■ Your task ■
Give the records below again exactly, and exclude each picture.

Dataset records:
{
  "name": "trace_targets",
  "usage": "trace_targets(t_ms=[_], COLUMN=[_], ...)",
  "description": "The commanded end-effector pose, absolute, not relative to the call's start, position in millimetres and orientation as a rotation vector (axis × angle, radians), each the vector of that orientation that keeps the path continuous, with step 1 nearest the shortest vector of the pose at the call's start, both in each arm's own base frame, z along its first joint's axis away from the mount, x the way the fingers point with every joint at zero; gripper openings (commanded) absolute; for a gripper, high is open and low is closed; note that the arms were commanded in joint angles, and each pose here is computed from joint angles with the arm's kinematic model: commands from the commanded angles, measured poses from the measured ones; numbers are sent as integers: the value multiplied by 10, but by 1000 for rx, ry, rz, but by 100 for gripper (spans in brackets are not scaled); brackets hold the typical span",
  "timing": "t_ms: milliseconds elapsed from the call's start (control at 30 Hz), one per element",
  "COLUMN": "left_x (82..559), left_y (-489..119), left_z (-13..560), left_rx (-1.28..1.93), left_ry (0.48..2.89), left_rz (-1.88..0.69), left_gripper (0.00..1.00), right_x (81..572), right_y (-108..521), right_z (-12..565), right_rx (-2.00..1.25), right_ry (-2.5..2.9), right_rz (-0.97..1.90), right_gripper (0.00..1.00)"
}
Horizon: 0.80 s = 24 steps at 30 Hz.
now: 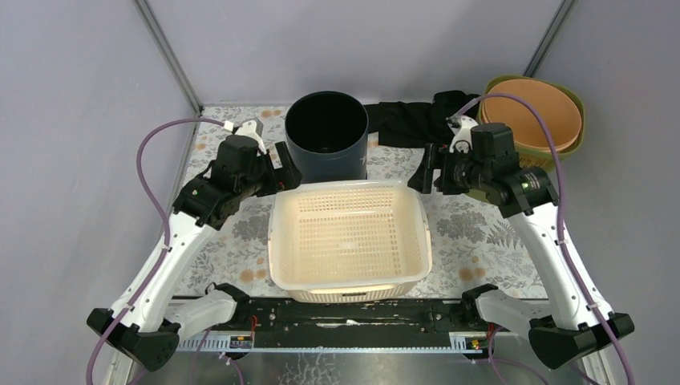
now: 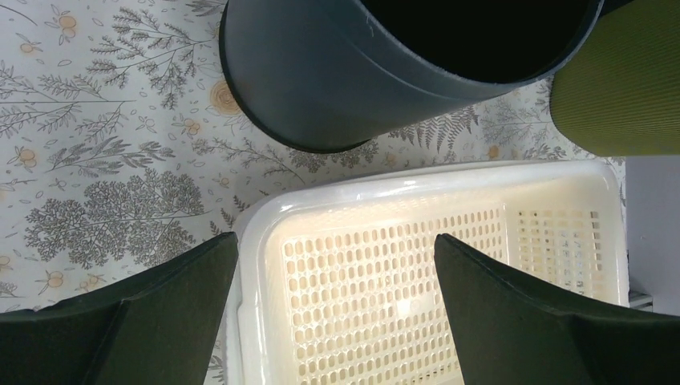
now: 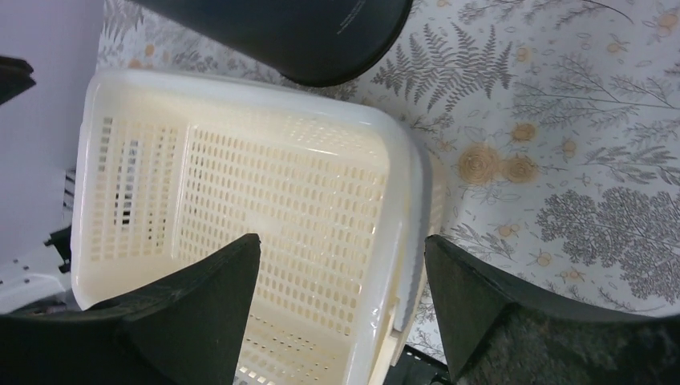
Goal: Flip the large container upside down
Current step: Move the container to the center of the board.
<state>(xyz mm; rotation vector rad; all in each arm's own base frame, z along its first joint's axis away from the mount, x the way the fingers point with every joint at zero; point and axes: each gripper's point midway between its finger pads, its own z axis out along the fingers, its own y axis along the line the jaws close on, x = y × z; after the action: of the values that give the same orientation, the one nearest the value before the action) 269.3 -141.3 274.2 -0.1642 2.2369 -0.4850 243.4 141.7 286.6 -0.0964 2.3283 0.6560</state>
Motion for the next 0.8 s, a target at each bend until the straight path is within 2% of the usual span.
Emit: trace_targets(t_ms=[0,333,767], left_x=[2584,2819,2999], left_y=[-1306,-1265,-1371], left_z=[2728,2456,2771], left_rx=[-154,-180,-163], left_ry=[2223,2278,2217], left_rz=[-444,-317,-358], left_gripper=[100,100,100], right_x=[2504,2883,3037], right_y=[1508,1716,1918], right_z=[2923,2873,3016], right_rx=[-205,-223,-245], right_ry=[2274,2275,2261], right_rz=[603,536,536], right_gripper=[83,82,81])
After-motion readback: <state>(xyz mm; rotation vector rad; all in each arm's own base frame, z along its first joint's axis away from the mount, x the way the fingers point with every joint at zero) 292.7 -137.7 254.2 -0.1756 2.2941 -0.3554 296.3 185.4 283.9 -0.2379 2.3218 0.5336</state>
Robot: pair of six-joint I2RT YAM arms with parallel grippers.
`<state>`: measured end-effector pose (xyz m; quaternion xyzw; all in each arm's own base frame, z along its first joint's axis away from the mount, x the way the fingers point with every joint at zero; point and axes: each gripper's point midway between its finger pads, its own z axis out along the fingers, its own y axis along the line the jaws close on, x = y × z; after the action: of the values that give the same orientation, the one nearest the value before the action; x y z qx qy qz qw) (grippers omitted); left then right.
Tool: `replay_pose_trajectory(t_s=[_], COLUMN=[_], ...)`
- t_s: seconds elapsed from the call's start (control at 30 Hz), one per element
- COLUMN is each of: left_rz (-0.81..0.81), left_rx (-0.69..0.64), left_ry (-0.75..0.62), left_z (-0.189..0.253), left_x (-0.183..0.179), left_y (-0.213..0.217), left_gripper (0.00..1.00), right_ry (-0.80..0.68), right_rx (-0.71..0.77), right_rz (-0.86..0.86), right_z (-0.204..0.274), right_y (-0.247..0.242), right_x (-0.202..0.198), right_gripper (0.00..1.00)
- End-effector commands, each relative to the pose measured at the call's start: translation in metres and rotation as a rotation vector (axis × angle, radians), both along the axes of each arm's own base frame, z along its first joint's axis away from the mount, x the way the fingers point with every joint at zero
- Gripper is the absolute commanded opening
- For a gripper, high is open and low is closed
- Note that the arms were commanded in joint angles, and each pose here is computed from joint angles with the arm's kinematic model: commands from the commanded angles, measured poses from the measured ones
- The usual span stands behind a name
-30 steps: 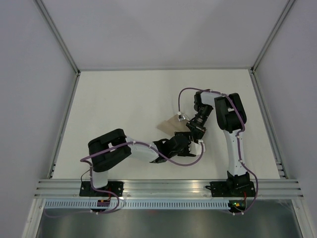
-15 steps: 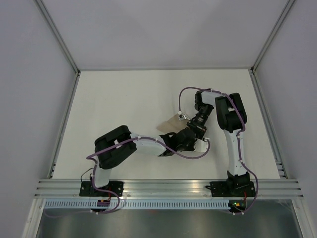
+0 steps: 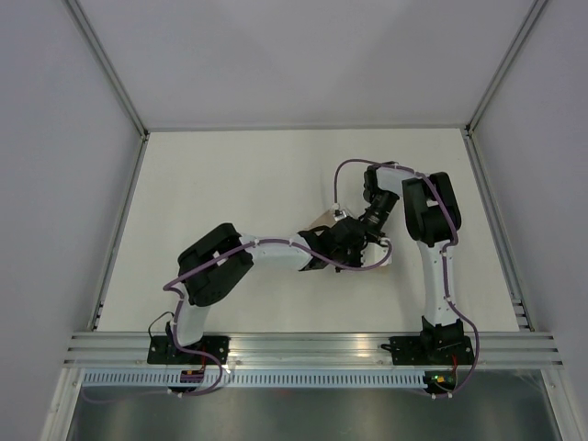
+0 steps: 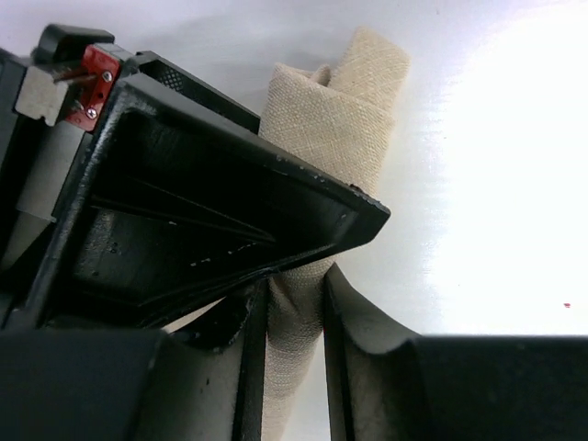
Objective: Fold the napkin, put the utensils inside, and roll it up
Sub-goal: Roll the napkin with the utensil
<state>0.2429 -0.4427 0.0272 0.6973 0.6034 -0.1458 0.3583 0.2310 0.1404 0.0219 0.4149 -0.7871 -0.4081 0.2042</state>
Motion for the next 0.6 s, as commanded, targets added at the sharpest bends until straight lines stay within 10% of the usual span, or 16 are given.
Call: replay_pose_trajectory(t_s=[0.0, 0.57], left_rz=[0.019, 0.035], left_rx=[0.144, 0.097], left_ry=[0.342, 0.782], left_z=[-0.062, -0.053], left_x=[-0.050, -0.054], left_y=[0.033, 0.041], left_gripper=[0.02, 0.02], right_ry=[-0.284, -0.751], right_rx=[0.043, 0.185], right_rz=[0.022, -0.429], right_z=[-0.025, 0.075], right_y=[0.002, -0.050], right_x=[0.047, 0.122], right_gripper=[0.56, 0.64])
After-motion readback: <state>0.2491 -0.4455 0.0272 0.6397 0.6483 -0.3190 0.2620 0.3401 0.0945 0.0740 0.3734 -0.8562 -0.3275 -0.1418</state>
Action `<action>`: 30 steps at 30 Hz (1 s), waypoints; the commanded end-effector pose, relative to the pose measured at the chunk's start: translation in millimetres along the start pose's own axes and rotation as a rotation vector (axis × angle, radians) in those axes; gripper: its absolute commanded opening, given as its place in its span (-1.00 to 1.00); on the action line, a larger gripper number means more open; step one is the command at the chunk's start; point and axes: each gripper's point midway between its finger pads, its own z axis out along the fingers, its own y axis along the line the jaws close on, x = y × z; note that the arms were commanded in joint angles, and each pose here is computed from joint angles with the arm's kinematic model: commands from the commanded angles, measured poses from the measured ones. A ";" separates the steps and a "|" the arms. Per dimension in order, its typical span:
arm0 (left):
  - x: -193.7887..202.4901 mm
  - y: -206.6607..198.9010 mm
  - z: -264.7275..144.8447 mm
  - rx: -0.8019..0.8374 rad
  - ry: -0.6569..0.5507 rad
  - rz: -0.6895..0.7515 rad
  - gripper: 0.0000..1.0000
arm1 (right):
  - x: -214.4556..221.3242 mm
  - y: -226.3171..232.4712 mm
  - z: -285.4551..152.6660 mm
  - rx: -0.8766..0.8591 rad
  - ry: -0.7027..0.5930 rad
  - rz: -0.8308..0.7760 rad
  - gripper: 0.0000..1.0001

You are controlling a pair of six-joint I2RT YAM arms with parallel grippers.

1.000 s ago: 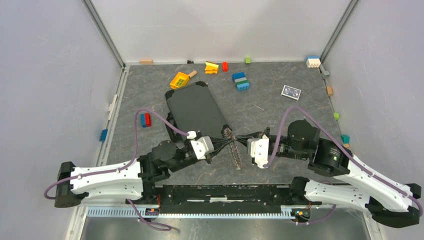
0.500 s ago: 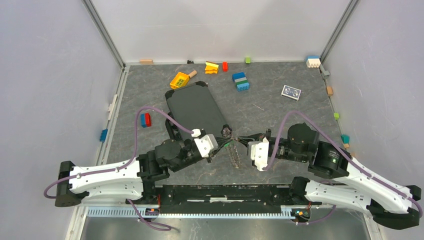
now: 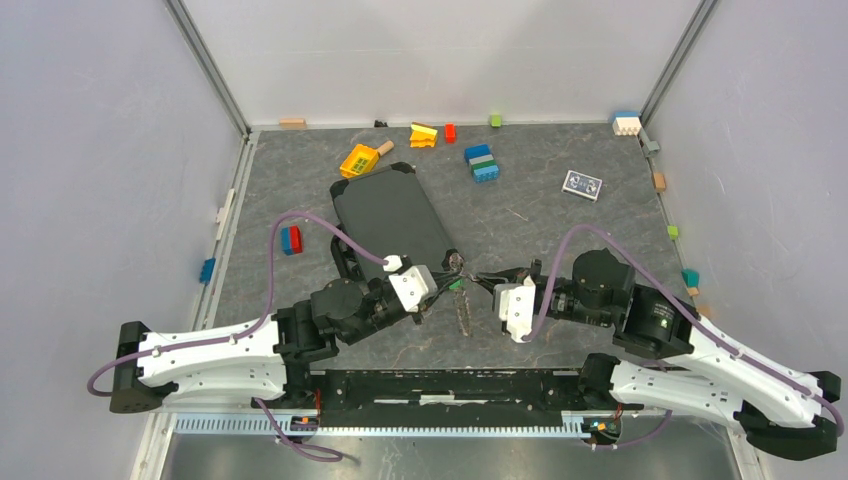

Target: Remove the keys from the keyring

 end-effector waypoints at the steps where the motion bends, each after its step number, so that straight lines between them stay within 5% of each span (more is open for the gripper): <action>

■ Written response ■
{
  "name": "trace_targets",
  "usage": "trace_targets(t_ms=[_], COLUMN=[_], ...)",
  "description": "The commanded end-effector pose, absolute, not relative to the call's start, position in millimetres and orientation as a rotation vector (axis × angle, radians), each the vector of that orientation that keeps the path continuous, with step 1 nearest the shortest vector of the pose at the call's start, both in each arm's own base frame, z along its first joint's axis away from the mount, x the way the fingers point with every joint at zero; gripper openings (commanded) absolute; for a gripper, high is open and low is closed; note that the arms were commanded in joint angles, and each pose here is computed from joint angles with the arm's kinematic model: commands from the commanded angles, measured poses from the measured ones; numbers are sent as integers: the value multiplied by 10, but by 1000 for rx, ry, rz, but by 100 for gripper (spans in brackets are not scaled); brackets hold the typical span",
  "timing": "t_ms: milliseconds elapsed from the call's start (control at 30 Hz), one per element",
  "COLUMN": "left_x (82..559), left_y (-489..119), left_z (-13..560), left_rx (-1.28..1.93), left_ry (0.48..2.89), left_rz (-1.88..0.69), left_gripper (0.00..1.00), right_x (81..572), right_y (-108..521), right_z (-12..565), right_rx (-2.00..1.25), right_ry (-2.5..2.9), right_rz (-0.97..1.90), right_gripper (0.00..1.00)"
}
Horizon: 0.80 s = 24 steps at 30 Hz.
now: 
now: 
now: 
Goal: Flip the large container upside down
Current step: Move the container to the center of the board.
<state>(xyz mm; rotation vector rad; all in each arm's own base frame, z along its first joint's axis away from the mount, x the way the fingers point with every joint at zero; point and axes: each gripper's point midway between its finger pads, its own z axis out along the fingers, its own y axis along the line the jaws close on, x = y × z; after the action: of the values that give the same orientation, the one nearest the value before the action) 269.3 -141.3 274.2 -0.1642 2.2369 -0.4850 243.4 141.7 286.6 -0.0964 2.3283 0.6560</state>
Motion for the next 0.8 s, a target at each bend until the straight path is within 2% of the usual span.
Emit: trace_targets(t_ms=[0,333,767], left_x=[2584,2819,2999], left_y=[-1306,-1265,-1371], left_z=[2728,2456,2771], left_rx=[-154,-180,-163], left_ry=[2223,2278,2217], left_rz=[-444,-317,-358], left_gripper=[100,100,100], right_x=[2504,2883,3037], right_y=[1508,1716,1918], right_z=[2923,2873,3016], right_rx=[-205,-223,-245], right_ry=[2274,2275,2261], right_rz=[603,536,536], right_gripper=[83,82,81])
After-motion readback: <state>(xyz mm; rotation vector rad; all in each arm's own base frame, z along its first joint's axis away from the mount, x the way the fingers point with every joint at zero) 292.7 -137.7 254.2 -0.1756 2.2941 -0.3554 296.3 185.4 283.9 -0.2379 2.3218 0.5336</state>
Robot: pair of six-joint I2RT YAM arms with parallel grippers.
`<state>`: measured end-effector pose (xyz m; quaternion xyzw; all in each arm's own base frame, z along its first joint's axis away from the mount, x the way the fingers point with every joint at zero; point and axes: each gripper's point midway between its finger pads, its own z axis out along the fingers, its own y axis along the line the jaws close on, x = y × z; after the action: of the values that give the same orientation, the one nearest the value before the action; x y z qx qy qz qw) (grippers omitted); left then right.
Tool: `replay_pose_trajectory(t_s=[_], COLUMN=[_], ...)`
- t_s: seconds elapsed from the call's start (control at 30 Hz), one per element
- COLUMN is each of: left_rz (-0.81..0.81), left_rx (-0.69..0.64), left_ry (-0.75..0.62), left_z (-0.189..0.253), left_x (-0.183..0.179), left_y (-0.213..0.217), left_gripper (0.00..1.00), right_ry (-0.80..0.68), right_rx (-0.71..0.77), right_rz (-0.86..0.86), right_z (-0.204..0.274), right_y (-0.247..0.242), right_x (-0.202..0.198), right_gripper (0.00..1.00)
- End-effector commands, each relative to the pose measured at the call's start: translation in metres and rotation as a rotation vector (axis × angle, radians), both along the axes of each arm's own base frame, z along its first joint's axis away from the mount, x the way the fingers point with every joint at zero
- Gripper is the absolute commanded opening
- For a gripper, high is open and low is closed
- Note that the arms were commanded in joint angles, and each pose here is computed from joint angles with the arm's kinematic model: commands from the commanded angles, measured poses from the measured ones
- The usual span stands behind a name
-30 steps: 
-15 steps: 
+0 steps: 
+0 steps: 
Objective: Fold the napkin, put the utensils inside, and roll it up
Sub-goal: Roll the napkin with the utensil
<state>0.2429 -0.4427 0.0272 0.6973 0.6034 -0.1458 0.3583 0.2310 0.1404 0.0219 0.4149 -0.7871 -0.4081 0.2042</state>
Motion for the next 0.6 s, as commanded, targets added at the sharpest bends until straight lines stay within 10% of the usual span, or 16 are given.
Call: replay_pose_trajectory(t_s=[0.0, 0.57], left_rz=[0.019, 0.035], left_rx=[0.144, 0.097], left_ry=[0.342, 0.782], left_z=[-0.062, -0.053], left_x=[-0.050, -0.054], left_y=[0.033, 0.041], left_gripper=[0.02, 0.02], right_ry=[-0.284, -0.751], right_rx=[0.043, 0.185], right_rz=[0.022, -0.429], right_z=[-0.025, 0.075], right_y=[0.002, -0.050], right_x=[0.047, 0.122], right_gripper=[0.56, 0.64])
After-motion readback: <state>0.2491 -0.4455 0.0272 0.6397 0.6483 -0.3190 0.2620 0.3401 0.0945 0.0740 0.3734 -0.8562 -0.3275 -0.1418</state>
Action `<action>`: 30 steps at 30 Hz (1 s), waypoints; the commanded end-effector pose, relative to the pose measured at the chunk's start: translation in millimetres along the start pose's own axes and rotation as a rotation vector (axis × angle, radians) in those axes; gripper: its absolute commanded opening, given as its place in its span (-1.00 to 1.00); on the action line, a larger gripper number means more open; step one is the command at the chunk's start; point and axes: each gripper's point midway between its finger pads, its own z axis out along the fingers, its own y axis along the line the jaws close on, x = y × z; note that the arms were commanded in joint angles, and each pose here is computed from joint angles with the arm's kinematic model: commands from the commanded angles, measured poses from the measured ones. A ";" separates the steps and a "|" the arms. Per dimension in order, its typical span:
arm0 (left):
  - x: -193.7887..202.4901 mm
  - y: -206.6607..198.9010 mm
  - z: -264.7275..144.8447 mm
  - rx: -0.8019..0.8374 rad
  - ry: -0.6569..0.5507 rad
  - rz: -0.6895..0.7515 rad
  - gripper: 0.0000..1.0000
arm1 (right):
  - x: -214.4556..221.3242 mm
  - y: -226.3171..232.4712 mm
  - z: -285.4551..152.6660 mm
  - rx: -0.8766..0.8591 rad
  - ry: -0.7027..0.5930 rad
  - rz: -0.8308..0.7760 rad
  - gripper: 0.0000..1.0001

You are controlling a pair of six-joint I2RT YAM arms with parallel grippers.

1.000 s ago: 
0.500 s ago: 
now: 

Target: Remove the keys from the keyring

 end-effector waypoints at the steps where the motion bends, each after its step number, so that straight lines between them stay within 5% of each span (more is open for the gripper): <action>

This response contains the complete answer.